Sterility Testing
Sterility testing is a qualitative assay that aims to verify the absence of viable microorganisms on a medical device after sterilization. As a mandatory requirement for regulatory submissions (FDA 510(k), PMA, EU MDR, etc.), this test ensures that each batch of sterile medical devices meets the Sterility Assurance Level (SAL) of ≤10⁻⁶, meaning there is no more than a one-in-a-million chance of a non-sterile unit. Regulatory agencies, including the FDA, EMA, and NMPA, require sterility testing to confirm that sterilization processes are effective and that products are safe for patient use. At Meditronics (a brand of STEMart), we provide comprehensive sterility testing services that comply with global standards, helping manufacturers achieve regulatory approval while maintaining the highest levels of product safety.
Our Service
Meditronics offers method suitability and sterility testing specifically designed based on product type and regulatory requirements:
1. Method Suitability Testing
Before conducting sterility testing, we perform method suitability testing to confirm that the product does not inhibit microbial growth, which could lead to false-negative results. This test involves:
1) Spiking samples with standard strains (e.g., S. aureus, C. albicans, B. subtilis, A. brasiliensis)

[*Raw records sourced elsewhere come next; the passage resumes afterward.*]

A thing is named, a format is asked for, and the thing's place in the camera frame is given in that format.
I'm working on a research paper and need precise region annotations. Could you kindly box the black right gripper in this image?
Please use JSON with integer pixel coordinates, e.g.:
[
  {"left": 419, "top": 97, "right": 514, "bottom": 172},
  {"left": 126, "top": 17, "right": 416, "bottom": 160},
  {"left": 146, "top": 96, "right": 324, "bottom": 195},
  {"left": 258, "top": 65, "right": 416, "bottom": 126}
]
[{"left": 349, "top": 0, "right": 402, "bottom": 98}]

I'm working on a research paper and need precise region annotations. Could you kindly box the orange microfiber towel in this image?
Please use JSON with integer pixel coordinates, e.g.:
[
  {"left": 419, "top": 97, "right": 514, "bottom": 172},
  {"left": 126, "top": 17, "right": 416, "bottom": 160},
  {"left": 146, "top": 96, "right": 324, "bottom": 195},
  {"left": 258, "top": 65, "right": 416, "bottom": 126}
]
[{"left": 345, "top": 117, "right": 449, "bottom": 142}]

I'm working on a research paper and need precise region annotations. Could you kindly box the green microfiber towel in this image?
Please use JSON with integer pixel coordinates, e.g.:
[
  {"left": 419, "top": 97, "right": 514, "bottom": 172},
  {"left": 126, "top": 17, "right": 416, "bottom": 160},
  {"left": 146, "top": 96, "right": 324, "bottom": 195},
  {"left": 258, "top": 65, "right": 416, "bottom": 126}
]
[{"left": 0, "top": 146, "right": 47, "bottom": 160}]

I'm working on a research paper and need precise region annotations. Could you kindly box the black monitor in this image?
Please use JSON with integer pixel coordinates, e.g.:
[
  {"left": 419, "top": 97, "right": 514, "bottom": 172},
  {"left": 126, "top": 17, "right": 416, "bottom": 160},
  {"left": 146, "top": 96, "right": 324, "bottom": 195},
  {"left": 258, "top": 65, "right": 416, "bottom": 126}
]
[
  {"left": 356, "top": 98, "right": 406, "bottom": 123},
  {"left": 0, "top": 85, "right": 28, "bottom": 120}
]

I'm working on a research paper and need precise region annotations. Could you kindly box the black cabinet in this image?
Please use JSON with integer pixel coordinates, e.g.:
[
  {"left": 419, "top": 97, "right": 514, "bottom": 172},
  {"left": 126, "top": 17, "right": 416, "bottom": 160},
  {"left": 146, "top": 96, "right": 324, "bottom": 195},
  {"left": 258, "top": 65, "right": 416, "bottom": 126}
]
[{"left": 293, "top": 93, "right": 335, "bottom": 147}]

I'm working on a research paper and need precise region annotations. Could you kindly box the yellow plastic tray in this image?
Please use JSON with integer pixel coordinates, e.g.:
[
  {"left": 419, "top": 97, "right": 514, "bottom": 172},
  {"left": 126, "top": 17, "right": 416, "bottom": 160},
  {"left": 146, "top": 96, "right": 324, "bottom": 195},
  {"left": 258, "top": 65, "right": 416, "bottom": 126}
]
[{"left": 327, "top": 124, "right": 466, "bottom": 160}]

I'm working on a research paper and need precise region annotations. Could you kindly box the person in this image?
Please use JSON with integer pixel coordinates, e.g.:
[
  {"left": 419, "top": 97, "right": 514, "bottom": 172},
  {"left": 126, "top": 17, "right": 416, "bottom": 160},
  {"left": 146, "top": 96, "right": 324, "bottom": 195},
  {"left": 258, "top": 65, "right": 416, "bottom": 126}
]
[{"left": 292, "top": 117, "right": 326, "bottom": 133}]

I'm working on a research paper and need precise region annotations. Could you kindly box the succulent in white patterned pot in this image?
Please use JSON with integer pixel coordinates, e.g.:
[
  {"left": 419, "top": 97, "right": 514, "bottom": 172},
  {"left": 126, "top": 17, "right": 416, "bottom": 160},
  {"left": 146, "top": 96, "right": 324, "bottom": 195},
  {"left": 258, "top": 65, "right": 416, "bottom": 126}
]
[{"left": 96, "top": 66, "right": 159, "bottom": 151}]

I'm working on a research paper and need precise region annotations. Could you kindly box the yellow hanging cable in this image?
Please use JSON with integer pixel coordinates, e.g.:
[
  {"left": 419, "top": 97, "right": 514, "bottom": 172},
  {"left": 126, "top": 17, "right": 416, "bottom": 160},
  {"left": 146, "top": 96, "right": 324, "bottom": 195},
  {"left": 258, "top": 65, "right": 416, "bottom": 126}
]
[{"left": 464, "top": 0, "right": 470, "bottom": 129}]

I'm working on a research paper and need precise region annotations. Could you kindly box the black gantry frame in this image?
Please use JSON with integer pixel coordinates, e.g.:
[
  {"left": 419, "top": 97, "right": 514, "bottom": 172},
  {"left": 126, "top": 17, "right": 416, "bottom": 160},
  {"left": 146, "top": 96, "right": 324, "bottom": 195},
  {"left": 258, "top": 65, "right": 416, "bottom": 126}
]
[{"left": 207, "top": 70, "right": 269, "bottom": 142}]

2) Validating recovery of the chanllenge organisms
3) Adjusting methods if interference is detected (e.g., addition of an appropriate substance to the specificed test media, diluents or solvents, additional rinsing steps)
2. Sterility Testing
Direct Inoculation Method
Samples are directly inoculated into culture media (Fluid Thioglycollate Medium (FTM) and Soybean-Casein Digest Medium (TSB)). Ideal for non-filte products.
Membrane Filtration Method
Sample solutions are filtered, and membranes are incubated in media. Preferred method for products with antimicrobial activities.
Rapid Microbiological Method (RMM)
For time-sensitive projects, Meditronics offers Rapid Microbiological Methods (RMMs) that reduce the traditional 14-day incubation period to approximately 6 days, while maintaining equivalent reliability.
Why Choose Meditronics?
Meditronics delivers fully accredited sterility testing services that meet FDA 21 CFR Part 820, EU MDR Annex I, ISO 13485, and ISO 11737 requirements. Our state-of-the-art ISO 14644-certified cleanrooms and experienced microbiology team ensure the highest testing accuracy for all medical devices.
✔ Regulatory Expertise
Our reports are submission-ready for FDA, CE, NMPA, and other global agencies.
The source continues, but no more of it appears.